Exercise instructions ▸ A single figure is required: the number of lines below that contain "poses".

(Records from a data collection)
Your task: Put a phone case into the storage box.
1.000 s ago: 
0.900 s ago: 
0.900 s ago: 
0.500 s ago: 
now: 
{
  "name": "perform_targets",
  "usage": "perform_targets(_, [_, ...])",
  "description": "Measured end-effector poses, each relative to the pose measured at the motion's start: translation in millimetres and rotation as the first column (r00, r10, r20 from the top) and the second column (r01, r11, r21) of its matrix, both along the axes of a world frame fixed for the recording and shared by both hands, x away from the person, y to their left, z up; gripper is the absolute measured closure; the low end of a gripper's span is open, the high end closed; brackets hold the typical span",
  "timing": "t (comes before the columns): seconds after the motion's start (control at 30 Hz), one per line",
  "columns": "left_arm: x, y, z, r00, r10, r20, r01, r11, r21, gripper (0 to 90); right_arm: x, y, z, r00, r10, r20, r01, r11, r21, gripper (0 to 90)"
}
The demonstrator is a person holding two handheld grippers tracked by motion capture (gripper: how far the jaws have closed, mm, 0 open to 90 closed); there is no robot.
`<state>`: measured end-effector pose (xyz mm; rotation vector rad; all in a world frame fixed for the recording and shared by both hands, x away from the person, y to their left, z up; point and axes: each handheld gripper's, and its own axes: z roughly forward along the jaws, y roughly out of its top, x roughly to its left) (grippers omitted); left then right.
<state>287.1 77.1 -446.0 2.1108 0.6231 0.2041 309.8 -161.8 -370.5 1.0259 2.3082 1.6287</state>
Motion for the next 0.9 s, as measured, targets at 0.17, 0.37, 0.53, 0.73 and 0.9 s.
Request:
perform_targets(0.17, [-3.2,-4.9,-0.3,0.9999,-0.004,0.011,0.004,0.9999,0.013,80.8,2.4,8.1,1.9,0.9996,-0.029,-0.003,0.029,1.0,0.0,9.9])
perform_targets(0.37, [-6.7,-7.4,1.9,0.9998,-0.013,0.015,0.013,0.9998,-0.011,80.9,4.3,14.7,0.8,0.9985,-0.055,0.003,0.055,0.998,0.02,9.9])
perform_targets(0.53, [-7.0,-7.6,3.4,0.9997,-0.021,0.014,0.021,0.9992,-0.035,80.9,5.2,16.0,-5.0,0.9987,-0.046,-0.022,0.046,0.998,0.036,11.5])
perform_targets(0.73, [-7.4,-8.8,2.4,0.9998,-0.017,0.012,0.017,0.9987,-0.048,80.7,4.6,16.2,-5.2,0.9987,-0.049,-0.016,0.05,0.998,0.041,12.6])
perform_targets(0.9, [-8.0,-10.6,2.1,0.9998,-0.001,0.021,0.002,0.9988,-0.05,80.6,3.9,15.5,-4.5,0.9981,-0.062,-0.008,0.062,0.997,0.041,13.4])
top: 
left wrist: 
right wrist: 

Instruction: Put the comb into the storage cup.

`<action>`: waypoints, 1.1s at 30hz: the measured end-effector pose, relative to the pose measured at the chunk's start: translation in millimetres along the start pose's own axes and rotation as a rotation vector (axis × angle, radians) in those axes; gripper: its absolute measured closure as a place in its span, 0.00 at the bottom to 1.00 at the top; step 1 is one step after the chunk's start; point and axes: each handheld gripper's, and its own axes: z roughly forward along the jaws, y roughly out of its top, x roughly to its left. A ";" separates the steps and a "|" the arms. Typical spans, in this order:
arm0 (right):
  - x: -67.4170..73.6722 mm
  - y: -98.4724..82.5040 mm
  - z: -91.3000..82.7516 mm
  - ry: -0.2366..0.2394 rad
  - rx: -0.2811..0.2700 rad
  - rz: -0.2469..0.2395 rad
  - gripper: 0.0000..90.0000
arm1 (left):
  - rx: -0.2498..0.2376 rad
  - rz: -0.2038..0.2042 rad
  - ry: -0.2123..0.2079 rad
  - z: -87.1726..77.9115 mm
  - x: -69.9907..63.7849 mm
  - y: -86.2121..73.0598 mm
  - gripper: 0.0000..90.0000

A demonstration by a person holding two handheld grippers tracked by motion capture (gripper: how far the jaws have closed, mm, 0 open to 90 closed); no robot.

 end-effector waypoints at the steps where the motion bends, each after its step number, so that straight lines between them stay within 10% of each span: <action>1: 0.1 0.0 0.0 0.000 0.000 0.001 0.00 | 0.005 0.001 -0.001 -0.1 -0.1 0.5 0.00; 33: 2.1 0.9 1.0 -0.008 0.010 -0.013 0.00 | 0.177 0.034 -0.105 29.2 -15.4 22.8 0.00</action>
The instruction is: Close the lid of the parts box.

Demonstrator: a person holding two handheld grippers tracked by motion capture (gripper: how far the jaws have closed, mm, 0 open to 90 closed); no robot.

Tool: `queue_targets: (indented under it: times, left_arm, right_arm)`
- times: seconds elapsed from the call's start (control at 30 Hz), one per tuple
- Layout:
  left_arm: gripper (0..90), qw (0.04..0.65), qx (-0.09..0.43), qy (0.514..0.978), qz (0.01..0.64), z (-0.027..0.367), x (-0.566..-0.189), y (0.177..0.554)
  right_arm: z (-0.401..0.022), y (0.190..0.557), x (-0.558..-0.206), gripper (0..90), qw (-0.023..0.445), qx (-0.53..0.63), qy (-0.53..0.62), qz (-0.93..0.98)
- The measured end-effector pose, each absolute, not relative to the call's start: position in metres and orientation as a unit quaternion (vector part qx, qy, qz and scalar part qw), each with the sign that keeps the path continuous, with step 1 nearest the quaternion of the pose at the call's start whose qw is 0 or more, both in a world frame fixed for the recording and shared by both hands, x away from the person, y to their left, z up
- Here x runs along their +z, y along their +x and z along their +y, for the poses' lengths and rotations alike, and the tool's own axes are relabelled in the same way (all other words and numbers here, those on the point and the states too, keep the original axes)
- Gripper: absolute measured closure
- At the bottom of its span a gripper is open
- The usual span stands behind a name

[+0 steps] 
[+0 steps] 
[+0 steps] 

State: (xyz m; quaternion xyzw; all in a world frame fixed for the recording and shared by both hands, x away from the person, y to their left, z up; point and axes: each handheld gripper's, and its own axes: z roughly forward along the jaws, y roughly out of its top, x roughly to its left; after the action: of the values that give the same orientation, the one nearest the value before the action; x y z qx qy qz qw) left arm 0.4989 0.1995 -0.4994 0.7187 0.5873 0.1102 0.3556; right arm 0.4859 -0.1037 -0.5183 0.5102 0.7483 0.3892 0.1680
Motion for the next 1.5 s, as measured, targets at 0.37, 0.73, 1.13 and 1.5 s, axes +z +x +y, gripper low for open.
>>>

Completed task ▸ 2